[Data entries]
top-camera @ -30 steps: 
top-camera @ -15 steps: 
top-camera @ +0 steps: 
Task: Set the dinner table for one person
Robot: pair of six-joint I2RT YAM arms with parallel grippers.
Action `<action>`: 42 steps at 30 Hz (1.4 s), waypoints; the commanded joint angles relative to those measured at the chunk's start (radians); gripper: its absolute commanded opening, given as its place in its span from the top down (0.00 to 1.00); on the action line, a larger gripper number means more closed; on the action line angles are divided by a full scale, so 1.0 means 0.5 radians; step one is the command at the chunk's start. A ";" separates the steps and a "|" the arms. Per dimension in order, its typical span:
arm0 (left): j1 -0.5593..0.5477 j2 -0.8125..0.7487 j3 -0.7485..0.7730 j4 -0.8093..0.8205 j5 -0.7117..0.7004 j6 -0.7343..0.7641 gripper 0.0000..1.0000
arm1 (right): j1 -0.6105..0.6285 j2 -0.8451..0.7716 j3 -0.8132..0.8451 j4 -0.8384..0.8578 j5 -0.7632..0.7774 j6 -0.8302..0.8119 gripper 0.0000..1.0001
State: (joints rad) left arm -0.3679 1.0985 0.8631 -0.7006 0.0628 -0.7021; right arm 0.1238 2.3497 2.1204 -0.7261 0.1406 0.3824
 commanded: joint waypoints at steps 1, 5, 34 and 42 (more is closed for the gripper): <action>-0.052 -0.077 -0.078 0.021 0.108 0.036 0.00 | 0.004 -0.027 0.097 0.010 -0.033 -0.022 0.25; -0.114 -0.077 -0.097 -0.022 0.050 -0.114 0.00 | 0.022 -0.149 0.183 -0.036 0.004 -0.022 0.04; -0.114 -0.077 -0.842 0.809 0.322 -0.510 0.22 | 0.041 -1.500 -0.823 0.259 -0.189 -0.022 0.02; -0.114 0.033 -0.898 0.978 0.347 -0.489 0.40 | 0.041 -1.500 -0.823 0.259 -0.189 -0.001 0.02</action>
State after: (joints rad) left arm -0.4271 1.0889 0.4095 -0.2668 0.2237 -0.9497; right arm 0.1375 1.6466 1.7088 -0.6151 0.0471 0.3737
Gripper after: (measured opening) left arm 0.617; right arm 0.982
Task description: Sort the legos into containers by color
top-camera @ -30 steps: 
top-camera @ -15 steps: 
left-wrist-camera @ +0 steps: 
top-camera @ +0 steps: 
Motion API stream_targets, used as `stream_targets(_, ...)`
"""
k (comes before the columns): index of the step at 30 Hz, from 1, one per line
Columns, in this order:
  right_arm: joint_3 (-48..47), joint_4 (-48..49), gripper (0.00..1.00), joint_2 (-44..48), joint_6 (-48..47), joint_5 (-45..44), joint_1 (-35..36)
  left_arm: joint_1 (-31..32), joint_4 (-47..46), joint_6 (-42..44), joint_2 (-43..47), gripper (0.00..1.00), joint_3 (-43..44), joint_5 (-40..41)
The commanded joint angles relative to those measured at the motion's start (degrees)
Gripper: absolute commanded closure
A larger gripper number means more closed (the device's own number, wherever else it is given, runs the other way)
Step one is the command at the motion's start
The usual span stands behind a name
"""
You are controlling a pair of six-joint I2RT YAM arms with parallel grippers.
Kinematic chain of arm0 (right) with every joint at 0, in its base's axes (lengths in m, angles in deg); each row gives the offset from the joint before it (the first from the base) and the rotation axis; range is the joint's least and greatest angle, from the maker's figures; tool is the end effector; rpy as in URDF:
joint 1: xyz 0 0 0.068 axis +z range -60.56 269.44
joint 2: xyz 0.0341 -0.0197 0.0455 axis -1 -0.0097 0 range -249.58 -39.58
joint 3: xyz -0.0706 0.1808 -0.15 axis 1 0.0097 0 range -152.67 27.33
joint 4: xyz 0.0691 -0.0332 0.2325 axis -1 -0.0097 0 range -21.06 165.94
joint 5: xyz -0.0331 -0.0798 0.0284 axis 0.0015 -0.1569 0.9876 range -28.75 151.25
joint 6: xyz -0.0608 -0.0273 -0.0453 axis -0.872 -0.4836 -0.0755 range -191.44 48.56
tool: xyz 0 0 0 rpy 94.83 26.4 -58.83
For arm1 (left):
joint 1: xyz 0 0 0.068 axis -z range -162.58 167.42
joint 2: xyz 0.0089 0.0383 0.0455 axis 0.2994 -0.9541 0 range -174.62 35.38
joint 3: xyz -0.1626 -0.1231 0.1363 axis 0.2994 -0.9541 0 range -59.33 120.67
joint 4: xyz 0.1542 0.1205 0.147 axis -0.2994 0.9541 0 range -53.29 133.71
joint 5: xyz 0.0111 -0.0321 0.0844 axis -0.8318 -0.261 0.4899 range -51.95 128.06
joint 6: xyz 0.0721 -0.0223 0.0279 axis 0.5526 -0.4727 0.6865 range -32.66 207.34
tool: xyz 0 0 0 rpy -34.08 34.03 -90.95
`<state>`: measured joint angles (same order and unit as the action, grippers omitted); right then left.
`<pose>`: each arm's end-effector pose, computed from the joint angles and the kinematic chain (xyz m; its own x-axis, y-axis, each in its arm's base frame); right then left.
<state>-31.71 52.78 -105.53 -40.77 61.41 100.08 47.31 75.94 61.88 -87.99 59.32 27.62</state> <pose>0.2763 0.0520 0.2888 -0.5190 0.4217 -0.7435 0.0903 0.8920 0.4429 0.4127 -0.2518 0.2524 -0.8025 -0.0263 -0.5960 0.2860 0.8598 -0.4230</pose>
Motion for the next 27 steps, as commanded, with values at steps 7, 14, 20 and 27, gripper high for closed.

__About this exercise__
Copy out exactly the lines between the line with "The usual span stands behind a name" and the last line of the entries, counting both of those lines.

__Result__
The usual span stands behind a name
"""
You are controlling a pair of six-joint I2RT YAM arms with parallel grippers.
Kinematic chain of arm0 (right) with every joint at 0, in its base's axes (lengths in m, angles in deg); each row gives the offset from the joint before it (the first from the base) and the rotation axis; range is the joint's least and greatest angle, from the maker's figures; tool is the end effector; rpy as in URDF:
joint 1: xyz 0 0 0.068 axis +z range -60.56 269.44
joint 2: xyz 0.0341 -0.0197 0.0455 axis -1 -0.0097 0 range -249.58 -39.58
joint 3: xyz -0.0706 0.1808 -0.15 axis 1 0.0097 0 range -152.67 27.33
joint 4: xyz 0.0691 -0.0332 0.2325 axis -1 -0.0097 0 range -21.06 165.94
joint 5: xyz -0.0331 -0.0798 0.0284 axis 0.0015 -0.1569 0.9876 range -28.75 151.25
joint 6: xyz -0.0608 -0.0273 -0.0453 axis -0.872 -0.4836 -0.0755 range -191.44 48.56
tool: xyz 0 0 0 rpy 94.83 26.4 -58.83
For arm1 (left):
joint 1: xyz 0 0 0.068 axis -z range -162.58 167.42
joint 2: xyz 0.0089 0.0383 0.0455 axis 0.2994 -0.9541 0 range -174.62 35.38
joint 3: xyz -0.1626 -0.1231 0.1363 axis 0.2994 -0.9541 0 range -59.33 120.67
joint 4: xyz 0.1542 0.1205 0.147 axis -0.2994 0.9541 0 range -53.29 133.71
joint 5: xyz 0.0111 -0.0321 0.0844 axis -0.8318 -0.261 0.4899 range -51.95 128.06
joint 6: xyz 0.0721 -0.0223 0.0279 axis 0.5526 -0.4727 0.6865 range -32.66 207.34
tool: xyz 0 0 0 rpy -34.08 34.03 -90.95
`<state>`: measured joint angles (same order and unit as the action, grippers omitted); right then left.
`<pose>`: each arm's end-effector pose, computed from the joint angles and the kinematic chain (xyz m; its own x-axis, y-axis, each in its arm's base frame); right then left.
<state>-31.71 52.78 -105.53 -40.77 61.41 100.08 47.31 75.94 61.88 -87.99 59.32 27.62</state> <pose>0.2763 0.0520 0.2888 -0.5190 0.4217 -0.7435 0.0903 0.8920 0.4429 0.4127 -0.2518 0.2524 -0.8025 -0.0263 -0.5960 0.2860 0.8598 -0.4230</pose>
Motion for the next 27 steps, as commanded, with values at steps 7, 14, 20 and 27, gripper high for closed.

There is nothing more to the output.